– Господин Константин Аксиотис! – произнес инспектор.
Аксиотис отошел от Миши и встал перед четвертым пюпитром.
– Прошу быть хорошим соседом, – сказал ему Рибо, – мне совестно после твоих вчерашних подвигов сидеть выше тебя, Аксиотис; я очень хорошо понимаю, что это только оттого, что ты, как иноверец, не учишься богословию…
– Господин Аксиотис, – сказал инспектор вполголоса, – в последние два месяца вы сделали такие успехи по всем предметам, что совет Сорбонны не мог не оценить вашего старания. Он поручил мне благодарить вас. Кроме того, почетный член нашего совета, профессор греческой литературы, заявил желание взять вас к себе в помощники, в репетиторы. Эта должность, которая дается исключительно лицентиатам[73], приведет вас по окончании вами курса прямо к профессорской кафедре.
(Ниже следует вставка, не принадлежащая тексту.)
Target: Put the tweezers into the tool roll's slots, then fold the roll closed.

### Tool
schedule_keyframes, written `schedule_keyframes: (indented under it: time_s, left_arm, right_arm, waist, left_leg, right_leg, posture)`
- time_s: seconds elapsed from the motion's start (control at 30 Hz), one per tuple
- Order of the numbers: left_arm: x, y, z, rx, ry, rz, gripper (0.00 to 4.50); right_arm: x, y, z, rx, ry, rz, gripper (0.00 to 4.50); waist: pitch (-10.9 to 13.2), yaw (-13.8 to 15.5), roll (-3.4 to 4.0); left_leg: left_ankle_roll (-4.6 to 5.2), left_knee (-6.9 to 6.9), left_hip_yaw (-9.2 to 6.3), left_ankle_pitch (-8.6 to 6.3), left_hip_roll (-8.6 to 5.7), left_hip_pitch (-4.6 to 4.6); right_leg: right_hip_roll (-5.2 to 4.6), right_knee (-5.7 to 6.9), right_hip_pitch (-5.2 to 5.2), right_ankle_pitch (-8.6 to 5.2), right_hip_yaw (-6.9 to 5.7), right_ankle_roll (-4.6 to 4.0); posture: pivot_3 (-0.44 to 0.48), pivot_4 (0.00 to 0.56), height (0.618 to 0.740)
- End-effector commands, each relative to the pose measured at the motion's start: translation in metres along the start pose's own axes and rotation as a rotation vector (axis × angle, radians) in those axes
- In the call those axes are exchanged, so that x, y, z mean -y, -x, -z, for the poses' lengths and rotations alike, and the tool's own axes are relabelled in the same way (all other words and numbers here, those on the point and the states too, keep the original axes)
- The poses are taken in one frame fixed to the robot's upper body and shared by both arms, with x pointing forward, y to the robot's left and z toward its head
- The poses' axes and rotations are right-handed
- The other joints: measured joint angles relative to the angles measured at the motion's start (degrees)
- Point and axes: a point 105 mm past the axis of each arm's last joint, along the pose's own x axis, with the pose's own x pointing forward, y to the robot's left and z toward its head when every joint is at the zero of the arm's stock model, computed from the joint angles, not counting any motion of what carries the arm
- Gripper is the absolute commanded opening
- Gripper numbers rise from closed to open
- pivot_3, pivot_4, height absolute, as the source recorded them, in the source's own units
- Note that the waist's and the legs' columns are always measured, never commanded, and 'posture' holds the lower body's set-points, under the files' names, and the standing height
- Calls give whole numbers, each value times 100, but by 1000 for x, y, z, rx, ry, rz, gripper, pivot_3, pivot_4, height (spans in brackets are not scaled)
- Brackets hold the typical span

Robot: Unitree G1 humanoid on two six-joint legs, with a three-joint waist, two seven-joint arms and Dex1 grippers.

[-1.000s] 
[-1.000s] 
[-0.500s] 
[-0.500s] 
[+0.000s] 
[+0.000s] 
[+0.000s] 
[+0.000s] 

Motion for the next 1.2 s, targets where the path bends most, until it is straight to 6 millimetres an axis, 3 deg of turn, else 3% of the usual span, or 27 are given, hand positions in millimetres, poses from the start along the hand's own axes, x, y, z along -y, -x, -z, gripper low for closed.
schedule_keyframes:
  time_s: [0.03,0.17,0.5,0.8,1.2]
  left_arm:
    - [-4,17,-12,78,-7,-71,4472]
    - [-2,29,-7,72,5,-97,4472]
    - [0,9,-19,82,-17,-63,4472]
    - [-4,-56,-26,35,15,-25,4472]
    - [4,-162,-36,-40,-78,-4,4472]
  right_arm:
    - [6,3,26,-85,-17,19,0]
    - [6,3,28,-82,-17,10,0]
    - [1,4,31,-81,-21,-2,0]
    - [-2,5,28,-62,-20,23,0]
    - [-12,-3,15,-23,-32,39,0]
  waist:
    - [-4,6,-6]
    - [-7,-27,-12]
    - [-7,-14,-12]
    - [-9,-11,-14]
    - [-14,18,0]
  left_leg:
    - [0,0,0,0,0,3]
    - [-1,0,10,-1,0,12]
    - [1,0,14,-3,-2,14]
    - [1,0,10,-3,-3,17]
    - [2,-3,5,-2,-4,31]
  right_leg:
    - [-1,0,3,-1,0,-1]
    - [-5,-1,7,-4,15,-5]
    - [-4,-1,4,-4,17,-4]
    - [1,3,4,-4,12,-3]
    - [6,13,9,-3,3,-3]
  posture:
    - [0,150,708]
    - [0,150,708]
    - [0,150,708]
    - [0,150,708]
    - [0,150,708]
Согласны вы принять эту должность?
– Очень согласен… с большой благодарностью согласен, господин инспектор, – отвечал Аксиотис дрожащим от волнения голосом, и больше он не мог прибавить ничего. Неожиданное, небывалое предложение инспектора вывело его из обыкновенной его флегмы.
Перекличка продолжалась.
– А что твой аппетит? – спросил Миша у Аксиотиса.
Аксиотис не отвечал ни слова.
– Как ты находишь красноречие инспектора?
Аксиотис продолжал молчать.
– Нравятся ли тебе его назидания?
Аксиотис все молчал.
– Какую он, однако, тошную сказал тебе речь!.. Да что это ты, право? Будешь ли ты наконец отвечать мне?..
Миша ущипнул Аксиотиса.
– Что ты? – спросил Аксиотис.
– Ведь я тоже умею щипаться, господин лицентиат. Полчаса, как я добиваюсь от вас, довольны ли вашим назначением, и не могу удостоиться от вас ответа. Вы уж слишком зазнались с тех пор, как вас произвели в репетиторы.
– Ах, милый Голицын! Ты не можешь себе представить, как я счастлив! Я с вами нынче не обедаю: сейчас же побегу к Лавуазье и объявлю ему мою радость; ведь это все по его милости случилось! Каково! Я буду зарабатывать по восемьсот ливров в год!.. А ты еще говорил, что аббат злой!
– Ты от радости, кажется, с ума сошел, – возразил Миша, – к Лавуазье и после обеда успеешь съездить, а прежде всего не мешало бы тебе поблагодарить аббата и для этого не уезжать от обеда, на котором он обещал быть…
При вызове седьмым учеником Педрилло Ренодо подошел к инспектору и шепнул ему, что, согласно своему обращению, он сейчас же едет к букинисту. Чальдини и трех своих воспитанников он пригласил ехать с собой.
Как только они вышли на улицу, Миша и Аксиотис схватили аббата за обе руки и начали жать их изо всей мочи. Им еще во время переклички чрезвычайно хотелось подбежать к аббату и расцеловать его…
– За что это вы мне ломаете руки, господа? – сказал Ренодо. – А, понимаю. Это за то, что вы не получили призов за экзамен по греческому языку, но погодите мстить, призы ваши готовы: перед обедом мы заедем к книгопродавцу Дювалю, – это два шага от кофейной, где мы обедаем, и там я поднесу вам по экземпляру греческой Библии в переводе семидесяти толковников. Всякий раз, как вы ее откроете, вы невольно вспомните и о вчерашнем экзамене, и о нынешней пересадке, и о вашем старом профессоре.
– Мы и без библий никогда не забудем нынешнего дня, – сказал Миша.
– Особенно я, – прибавил Аксиотис, – мне не надо никакой Библии в мире, чтобы вечно краснеть при мысли, как вы мне отомстили за мою гадкую, за мою отвратительную эпиграмму.
– Ну вот и слезы! – сказал аббат. – Хорош будет ваш пир, господин Мира, если мой адъюнкт останется в таком плаксивом настроении!.. И без благодарений ваших я вижу, что вы благодарны, Аксиотис, и знаю, что есть за что быть благодарным. Студентом риторики получить такое место, получить в такие лета возможность честным трудом зарабатывать себе на жизнь и, кроме того, продолжать бесплатно курс наук в Сорбонне, – это, конечно, не безделица; но плакать все-таки же не из чего. Извольте сейчас же перестать плакать! А то и доктор Чальдини и ваши товарищи подумают, что вы самый корыстолюбивый человек в мире, что вы обрадовались восьмистам ливров содержания… Слышите ли, Аксиотис, теперь я ваш прямой начальник и имею право вам приказывать. Чтоб я больше не видел ваших слез! Фу, как гадко быть таким корыстолюбивым! И когда подумаешь, что ему всего шестнадцать лет каких-нибудь! Фу, как стыдно!